Wednesday, September 8, 2010

Brainstorm#5

I never saw the sky so blue – at least not for fourteen years. The ground beneath my feet felt strange also, as if I had just stepped out of a time capsule and onto another world. I was out-of-my-skin. My breath rapid as was my heartbeat. People I loved brought me warm and with their tight embraces and reassuring words of comforts. I didn’t want to but the need was present to veer my sight back to the gates. For now those steel bars stood behind me and not before me. Yes the skies were blue and yes my tears where abundant. And my hands? Well…they were clean of course.
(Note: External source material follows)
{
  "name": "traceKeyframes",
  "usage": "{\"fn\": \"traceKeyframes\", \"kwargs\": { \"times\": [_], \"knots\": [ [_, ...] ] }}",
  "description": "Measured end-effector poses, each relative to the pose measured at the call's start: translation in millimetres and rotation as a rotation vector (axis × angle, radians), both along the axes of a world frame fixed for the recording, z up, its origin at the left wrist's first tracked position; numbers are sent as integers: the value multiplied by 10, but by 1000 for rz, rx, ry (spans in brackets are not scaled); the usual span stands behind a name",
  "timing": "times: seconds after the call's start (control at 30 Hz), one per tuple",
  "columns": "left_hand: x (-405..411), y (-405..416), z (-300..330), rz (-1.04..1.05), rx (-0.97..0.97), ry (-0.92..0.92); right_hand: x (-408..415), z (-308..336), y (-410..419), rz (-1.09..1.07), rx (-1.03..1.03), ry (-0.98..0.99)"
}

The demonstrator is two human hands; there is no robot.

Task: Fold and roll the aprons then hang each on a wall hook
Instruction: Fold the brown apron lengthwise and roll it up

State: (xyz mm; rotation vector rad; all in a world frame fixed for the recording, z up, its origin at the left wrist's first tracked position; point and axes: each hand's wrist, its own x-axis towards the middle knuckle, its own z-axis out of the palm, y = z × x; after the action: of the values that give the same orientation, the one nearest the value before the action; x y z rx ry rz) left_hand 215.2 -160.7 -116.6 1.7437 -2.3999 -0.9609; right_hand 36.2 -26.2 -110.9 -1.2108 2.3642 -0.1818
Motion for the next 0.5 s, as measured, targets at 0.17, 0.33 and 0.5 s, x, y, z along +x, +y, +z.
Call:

I doubted my own guilt during the time spent, as if my own resolve had given into the injustice handed down to me back when blood…of a another, a stranger to me and my representatives in court, even the witnesses themselves, trickled out of the victim like an oily, dark matter until life was emptied of its sustenance.
Deep in the core of my being I did pray that, whomever he was – the bloodless man gun down that night – was now joyful that two crimes were now nearing justice. Again I had to look once more at the palms of my hands and see for a certainty how clean they were. For even my finger nails seemed polished in some sort of peculiar fashion. As each new member arrived to hug me in dear compassion and wet with deep emotion – tear traces and venting cries in undertones, I felt my knees lock and my spine erect for I was free of the sentence and atlas free to restructure the pieces of my life. Justice, blind and balanced served, cold yet…served. I was free!